WORK TO COMPLETE: Write out the entries below exactly, but only from the line containing "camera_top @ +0" through the line containing "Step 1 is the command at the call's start", and without the pictures.

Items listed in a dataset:
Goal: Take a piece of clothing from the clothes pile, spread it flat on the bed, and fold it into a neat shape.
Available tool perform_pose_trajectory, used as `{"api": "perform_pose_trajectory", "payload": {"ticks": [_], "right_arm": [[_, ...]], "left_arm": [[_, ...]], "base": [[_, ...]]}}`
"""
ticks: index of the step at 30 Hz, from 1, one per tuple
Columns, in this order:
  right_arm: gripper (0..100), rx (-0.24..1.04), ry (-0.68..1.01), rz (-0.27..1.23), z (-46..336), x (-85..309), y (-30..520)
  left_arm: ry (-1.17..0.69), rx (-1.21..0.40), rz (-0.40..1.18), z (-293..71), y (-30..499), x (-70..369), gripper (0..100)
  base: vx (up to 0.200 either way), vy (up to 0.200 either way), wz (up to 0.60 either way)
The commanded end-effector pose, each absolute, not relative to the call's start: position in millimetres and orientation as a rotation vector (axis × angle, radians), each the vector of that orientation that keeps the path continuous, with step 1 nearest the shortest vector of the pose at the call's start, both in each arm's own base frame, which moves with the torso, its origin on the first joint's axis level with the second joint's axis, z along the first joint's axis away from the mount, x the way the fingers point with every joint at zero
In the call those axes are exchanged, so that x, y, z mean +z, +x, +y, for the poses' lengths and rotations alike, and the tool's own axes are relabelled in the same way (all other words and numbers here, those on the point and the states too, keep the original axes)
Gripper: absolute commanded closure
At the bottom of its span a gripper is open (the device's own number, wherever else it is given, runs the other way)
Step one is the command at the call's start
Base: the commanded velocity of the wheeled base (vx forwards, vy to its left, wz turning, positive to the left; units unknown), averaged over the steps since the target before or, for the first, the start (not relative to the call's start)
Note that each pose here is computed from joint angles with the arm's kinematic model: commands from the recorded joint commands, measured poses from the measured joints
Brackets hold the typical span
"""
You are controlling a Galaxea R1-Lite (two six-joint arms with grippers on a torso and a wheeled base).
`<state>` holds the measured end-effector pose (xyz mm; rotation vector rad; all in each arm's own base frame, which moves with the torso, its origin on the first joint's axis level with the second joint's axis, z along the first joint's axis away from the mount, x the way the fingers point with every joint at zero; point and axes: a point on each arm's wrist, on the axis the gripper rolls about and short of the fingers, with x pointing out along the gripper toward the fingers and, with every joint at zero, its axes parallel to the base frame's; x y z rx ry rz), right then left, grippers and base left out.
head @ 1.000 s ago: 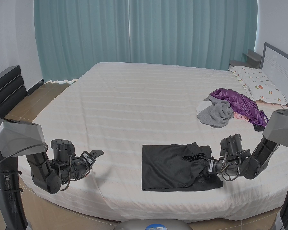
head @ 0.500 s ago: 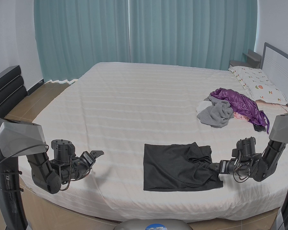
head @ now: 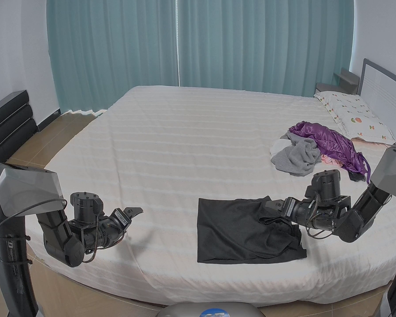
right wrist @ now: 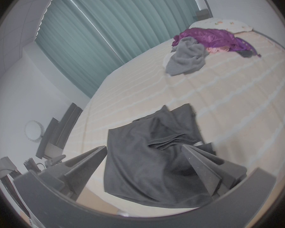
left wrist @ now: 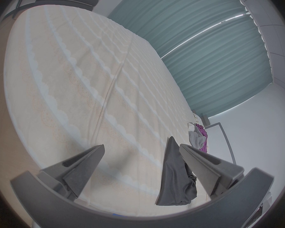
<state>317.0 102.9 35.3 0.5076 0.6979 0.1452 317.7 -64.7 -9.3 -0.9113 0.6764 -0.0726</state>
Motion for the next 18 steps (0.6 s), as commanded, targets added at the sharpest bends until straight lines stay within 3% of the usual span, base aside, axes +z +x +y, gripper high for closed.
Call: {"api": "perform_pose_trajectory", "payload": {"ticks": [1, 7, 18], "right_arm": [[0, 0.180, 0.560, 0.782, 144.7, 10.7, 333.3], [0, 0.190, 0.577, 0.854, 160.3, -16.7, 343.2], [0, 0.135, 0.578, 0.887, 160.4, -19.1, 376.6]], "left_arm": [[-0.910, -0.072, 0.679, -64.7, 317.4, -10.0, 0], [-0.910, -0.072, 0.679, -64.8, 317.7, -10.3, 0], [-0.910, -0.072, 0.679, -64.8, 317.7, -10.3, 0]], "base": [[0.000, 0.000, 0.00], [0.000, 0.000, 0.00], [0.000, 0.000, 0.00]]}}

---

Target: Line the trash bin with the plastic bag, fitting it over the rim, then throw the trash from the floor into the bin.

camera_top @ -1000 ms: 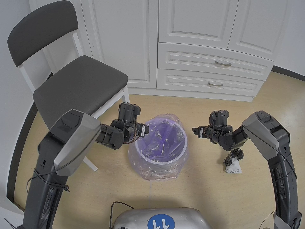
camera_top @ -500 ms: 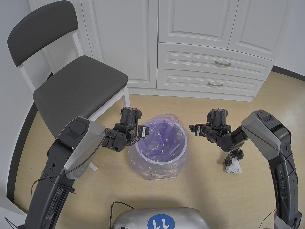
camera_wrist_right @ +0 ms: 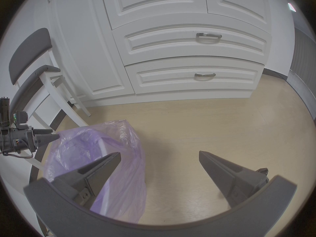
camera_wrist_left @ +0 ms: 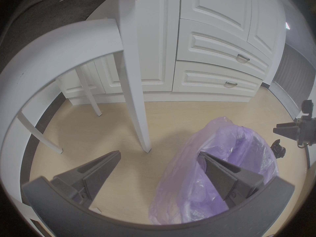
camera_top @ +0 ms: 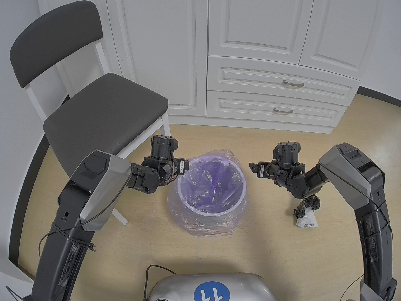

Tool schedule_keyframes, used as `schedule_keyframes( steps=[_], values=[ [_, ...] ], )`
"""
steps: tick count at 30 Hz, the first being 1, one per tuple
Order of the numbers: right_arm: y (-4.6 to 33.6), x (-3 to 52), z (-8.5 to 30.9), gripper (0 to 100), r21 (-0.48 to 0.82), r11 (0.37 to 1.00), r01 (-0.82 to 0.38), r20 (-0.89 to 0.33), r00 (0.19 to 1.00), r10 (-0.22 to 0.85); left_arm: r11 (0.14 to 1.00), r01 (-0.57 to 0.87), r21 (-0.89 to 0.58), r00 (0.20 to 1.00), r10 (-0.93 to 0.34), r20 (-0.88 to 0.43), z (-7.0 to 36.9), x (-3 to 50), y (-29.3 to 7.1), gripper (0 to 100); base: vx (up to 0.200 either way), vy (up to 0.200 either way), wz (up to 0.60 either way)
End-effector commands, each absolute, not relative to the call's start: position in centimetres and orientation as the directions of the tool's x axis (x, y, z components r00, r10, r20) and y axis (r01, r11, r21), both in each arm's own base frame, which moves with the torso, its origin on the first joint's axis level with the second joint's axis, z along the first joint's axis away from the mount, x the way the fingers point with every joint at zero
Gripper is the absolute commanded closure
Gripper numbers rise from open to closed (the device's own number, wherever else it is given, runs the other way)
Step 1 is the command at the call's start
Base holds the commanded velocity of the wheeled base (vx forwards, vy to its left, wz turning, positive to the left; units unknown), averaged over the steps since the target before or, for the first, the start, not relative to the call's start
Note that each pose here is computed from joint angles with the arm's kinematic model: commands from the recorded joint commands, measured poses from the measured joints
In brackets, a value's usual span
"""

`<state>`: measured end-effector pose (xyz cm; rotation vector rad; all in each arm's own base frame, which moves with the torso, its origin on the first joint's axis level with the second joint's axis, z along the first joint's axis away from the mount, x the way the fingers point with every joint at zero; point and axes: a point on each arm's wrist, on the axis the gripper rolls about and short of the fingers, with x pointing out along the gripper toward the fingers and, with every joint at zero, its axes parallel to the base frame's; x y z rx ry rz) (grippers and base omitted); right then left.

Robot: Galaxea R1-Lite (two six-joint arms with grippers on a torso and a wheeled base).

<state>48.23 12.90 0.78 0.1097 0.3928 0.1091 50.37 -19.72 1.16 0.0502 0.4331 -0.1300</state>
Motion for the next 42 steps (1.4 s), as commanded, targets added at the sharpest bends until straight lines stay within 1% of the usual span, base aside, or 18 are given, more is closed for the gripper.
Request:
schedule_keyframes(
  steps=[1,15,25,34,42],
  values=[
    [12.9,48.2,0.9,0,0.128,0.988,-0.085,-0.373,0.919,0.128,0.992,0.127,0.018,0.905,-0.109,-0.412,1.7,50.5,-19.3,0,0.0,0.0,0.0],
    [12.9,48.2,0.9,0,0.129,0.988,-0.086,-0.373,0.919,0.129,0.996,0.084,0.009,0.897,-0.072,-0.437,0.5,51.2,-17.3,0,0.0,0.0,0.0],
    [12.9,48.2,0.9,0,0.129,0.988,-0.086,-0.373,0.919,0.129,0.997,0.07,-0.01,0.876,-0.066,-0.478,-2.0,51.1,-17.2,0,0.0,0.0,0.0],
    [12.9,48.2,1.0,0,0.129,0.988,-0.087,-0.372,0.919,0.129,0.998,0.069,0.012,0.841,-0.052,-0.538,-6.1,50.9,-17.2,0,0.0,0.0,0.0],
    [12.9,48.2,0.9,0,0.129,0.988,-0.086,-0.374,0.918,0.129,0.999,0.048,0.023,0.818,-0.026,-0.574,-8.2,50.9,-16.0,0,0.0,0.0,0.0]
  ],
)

YOUR RESPONSE:
camera_top @ +0 ms: 

Tool schedule_keyframes, used as `schedule_keyframes( steps=[_], values=[ [_, ...] ], )`
"""
steps: tick count at 30 Hz, the first being 1, one per tuple
Order of the numbers: right_arm: y (-4.6 to 33.6), x (-3 to 52), z (-8.5 to 30.9), gripper (0 to 100), r21 (-0.48 to 0.82), r11 (0.37 to 1.00), r01 (-0.82 to 0.38), r20 (-0.89 to 0.33), r00 (0.19 to 1.00), r10 (-0.22 to 0.85); left_arm: r11 (0.14 to 1.00), r01 (-0.57 to 0.87), r21 (-0.89 to 0.58), r00 (0.20 to 1.00), r10 (-0.93 to 0.34), r20 (-0.88 to 0.43), z (-7.0 to 36.9), x (-3 to 50), y (-29.3 to 7.1), gripper (0 to 100); base: vx (up to 0.200 either way), vy (up to 0.200 either way), wz (up to 0.60 either way)
End-effector commands, each absolute, not relative to the call's start: position in centimetres and orientation as the directions of the tool's x axis (x, y, z components r00, r10, r20) and y axis (r01, r11, r21), both in each arm's own base frame, which moves with the torso, its origin on the first joint's axis level with the second joint's axis, z along the first joint's axis away from the mount, x the way the fingers point with every joint at zero
Gripper is the absolute commanded closure
Gripper numbers rise from open to closed (the device's own number, wherever else it is given, runs the other way)
Step 1 is the command at the call's start

The answer has been written out completely.